Management Agreement - Effective January 1, 1995, RFC entered into an agreement
with Glenborough whereby RFC sold to Glenborough the contract to perform the
rights and responsibilities under RFC's agreement with the Partnership and other
related Partnerships (collectively, the Rancon Partnerships) to perform or
contract on the Partnership's behalf for financial, accounting, data processing,
marketing, legal, investor relations, asset and development management and
consulting services for the Partnership for a period of ten years or until the
liquidation of the Partnership, whichever comes first.
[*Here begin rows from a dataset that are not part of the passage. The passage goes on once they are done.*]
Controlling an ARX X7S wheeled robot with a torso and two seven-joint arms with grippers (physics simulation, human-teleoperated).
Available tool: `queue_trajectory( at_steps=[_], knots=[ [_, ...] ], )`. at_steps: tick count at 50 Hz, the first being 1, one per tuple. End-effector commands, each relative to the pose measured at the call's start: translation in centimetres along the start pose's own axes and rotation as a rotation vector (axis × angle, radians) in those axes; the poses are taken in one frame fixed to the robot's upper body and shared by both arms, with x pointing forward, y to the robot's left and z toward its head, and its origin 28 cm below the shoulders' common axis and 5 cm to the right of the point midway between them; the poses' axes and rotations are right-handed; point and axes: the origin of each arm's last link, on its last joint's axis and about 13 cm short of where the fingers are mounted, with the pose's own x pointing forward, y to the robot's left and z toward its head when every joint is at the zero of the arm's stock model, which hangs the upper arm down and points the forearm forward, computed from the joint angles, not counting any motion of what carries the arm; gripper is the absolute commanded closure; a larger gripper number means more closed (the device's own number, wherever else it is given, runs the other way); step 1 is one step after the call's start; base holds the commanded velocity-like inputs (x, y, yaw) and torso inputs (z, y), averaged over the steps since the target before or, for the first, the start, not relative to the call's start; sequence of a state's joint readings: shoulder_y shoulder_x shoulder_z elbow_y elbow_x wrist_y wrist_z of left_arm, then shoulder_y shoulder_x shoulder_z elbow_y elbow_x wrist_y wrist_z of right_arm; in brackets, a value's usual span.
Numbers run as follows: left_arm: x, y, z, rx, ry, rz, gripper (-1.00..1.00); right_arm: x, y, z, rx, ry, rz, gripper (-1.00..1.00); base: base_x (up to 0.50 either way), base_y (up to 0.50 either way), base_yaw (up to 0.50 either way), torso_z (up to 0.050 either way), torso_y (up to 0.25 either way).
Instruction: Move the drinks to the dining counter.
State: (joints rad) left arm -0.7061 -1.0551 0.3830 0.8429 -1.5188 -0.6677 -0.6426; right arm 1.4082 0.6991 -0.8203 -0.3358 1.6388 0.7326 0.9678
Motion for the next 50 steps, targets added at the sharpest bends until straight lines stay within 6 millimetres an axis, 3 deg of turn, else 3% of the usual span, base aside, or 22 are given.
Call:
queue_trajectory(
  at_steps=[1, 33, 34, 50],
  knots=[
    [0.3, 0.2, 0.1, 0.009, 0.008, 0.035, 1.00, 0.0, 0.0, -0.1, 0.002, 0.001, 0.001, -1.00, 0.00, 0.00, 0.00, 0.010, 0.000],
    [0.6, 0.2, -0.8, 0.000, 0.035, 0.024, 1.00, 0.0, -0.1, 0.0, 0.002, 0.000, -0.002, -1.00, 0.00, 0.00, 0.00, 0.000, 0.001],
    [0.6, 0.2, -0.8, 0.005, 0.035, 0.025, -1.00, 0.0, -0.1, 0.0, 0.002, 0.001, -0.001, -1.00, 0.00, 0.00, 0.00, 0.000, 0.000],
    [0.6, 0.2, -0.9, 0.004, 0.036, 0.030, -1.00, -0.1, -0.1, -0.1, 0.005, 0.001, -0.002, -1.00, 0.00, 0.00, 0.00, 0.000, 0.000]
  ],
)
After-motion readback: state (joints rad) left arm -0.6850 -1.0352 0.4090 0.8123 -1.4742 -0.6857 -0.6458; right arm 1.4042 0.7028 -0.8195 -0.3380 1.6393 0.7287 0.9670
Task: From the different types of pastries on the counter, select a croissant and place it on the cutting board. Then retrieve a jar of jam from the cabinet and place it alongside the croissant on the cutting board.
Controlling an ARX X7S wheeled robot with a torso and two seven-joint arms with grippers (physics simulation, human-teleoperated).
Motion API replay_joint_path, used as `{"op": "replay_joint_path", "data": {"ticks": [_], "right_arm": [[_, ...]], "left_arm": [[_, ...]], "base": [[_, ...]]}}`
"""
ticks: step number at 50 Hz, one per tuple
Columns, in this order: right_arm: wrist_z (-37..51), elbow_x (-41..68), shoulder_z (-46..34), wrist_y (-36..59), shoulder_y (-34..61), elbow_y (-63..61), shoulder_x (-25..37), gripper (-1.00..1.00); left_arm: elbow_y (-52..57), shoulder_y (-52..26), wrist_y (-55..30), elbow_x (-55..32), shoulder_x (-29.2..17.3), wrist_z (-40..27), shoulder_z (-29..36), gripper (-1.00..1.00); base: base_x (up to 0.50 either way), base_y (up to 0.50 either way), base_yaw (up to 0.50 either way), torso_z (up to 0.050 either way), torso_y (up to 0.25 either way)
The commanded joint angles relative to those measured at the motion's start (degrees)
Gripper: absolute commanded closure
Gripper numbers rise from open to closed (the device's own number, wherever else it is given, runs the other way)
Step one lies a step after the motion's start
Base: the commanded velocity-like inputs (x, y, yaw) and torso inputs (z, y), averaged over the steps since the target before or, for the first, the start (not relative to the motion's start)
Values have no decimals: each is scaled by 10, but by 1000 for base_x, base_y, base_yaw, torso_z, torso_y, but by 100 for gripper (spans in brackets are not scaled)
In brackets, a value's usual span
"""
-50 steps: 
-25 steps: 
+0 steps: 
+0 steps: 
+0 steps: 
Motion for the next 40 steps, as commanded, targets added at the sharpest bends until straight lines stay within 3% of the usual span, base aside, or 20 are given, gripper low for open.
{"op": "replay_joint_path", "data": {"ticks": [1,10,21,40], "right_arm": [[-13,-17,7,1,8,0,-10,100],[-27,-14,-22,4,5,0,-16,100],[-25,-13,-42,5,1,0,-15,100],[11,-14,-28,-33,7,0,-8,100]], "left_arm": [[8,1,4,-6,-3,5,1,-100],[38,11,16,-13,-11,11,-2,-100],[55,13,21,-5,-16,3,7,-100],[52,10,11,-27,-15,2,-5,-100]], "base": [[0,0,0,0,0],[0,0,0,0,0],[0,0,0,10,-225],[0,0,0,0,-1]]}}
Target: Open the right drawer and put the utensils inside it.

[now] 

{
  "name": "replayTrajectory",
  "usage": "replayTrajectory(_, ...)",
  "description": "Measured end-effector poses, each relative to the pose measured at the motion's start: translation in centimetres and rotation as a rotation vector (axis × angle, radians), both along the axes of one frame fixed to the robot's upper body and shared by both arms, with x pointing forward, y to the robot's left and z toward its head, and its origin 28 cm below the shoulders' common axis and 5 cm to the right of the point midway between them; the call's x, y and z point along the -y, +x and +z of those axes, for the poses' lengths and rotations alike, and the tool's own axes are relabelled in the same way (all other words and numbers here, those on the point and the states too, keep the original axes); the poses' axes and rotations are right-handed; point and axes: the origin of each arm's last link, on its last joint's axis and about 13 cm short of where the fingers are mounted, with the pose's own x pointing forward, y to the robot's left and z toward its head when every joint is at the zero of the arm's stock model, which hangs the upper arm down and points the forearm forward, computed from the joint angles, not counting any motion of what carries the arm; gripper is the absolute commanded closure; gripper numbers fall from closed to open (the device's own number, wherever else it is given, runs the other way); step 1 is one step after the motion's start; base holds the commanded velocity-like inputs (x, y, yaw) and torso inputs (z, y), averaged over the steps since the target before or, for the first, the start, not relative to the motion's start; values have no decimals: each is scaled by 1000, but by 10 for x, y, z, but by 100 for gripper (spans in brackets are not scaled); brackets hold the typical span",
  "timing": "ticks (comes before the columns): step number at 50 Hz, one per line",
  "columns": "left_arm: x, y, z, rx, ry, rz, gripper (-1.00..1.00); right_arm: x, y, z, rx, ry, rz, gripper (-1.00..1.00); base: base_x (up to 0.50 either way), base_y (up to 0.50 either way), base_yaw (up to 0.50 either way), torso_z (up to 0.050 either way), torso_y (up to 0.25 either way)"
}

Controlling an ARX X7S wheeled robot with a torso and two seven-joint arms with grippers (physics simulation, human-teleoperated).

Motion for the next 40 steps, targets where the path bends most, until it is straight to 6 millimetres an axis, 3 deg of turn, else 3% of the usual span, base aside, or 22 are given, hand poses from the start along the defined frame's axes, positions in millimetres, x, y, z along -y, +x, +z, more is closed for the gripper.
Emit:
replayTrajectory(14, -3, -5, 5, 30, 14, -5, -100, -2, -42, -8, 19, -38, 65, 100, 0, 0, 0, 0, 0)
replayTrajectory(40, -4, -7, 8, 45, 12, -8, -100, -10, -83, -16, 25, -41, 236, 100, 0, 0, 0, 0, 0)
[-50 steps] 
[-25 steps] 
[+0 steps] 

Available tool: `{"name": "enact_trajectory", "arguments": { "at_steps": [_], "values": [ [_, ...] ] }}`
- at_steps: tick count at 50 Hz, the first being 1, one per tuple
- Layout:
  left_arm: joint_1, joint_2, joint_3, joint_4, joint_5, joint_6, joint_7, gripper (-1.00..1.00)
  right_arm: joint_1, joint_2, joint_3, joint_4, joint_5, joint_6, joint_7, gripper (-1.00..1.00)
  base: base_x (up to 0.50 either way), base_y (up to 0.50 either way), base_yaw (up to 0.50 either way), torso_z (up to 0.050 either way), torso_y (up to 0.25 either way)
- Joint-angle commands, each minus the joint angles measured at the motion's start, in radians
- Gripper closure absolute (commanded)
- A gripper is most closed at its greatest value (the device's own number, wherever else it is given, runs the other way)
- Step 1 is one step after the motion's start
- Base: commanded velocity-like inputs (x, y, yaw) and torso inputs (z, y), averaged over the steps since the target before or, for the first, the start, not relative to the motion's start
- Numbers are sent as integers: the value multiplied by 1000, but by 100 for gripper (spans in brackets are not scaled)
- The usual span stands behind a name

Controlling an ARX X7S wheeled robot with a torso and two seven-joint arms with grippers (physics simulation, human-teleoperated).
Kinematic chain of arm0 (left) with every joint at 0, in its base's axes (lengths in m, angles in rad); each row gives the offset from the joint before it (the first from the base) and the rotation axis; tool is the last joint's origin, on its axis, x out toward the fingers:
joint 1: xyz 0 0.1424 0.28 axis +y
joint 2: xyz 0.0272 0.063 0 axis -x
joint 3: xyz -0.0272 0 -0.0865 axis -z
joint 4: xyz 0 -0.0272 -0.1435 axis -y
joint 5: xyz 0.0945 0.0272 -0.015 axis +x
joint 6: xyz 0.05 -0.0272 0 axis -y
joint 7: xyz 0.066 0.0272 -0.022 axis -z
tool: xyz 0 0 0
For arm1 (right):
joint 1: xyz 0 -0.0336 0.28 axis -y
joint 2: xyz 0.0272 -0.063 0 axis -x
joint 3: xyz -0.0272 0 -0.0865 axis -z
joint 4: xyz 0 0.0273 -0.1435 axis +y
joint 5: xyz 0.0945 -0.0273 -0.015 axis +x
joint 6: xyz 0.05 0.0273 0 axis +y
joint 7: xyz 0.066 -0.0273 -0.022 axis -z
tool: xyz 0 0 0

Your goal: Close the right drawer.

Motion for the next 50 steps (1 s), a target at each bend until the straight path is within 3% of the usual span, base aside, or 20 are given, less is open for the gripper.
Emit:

On January 1, 1998, the
agreement was amended to eliminate Glenborough's responsibility for providing
investor relations services
Effective July 1, 1999, the agreement was further amended to: (i) reduce the
asset administration fee to $100,000 (ii) increase the sales fee for improved
properties from 2% to 3% and (iii) reduce the management fee applicable to
Wakefield Industrial Center from 5% to 3% of the gross rental receipts. The
Partnership will also pay Glenborough: (i) a sales fees of 4% for land; (ii) a
refinancing fee of 1% and (iii) a management fee of 5% of gross rental receipts
from Bristol Medical Center. As part of this agreement, Glenborough will perform
certain duties for the General Partner of the Rancon Partnerships. RFC agreed to
cooperate with Glenborough should Glenborough attempt to obtain a majority vote
of the limited partners to substitute itself as the Sponsor for the Rancon
Partnerships. Glenborough is not an affiliate of the Partnership or RFC.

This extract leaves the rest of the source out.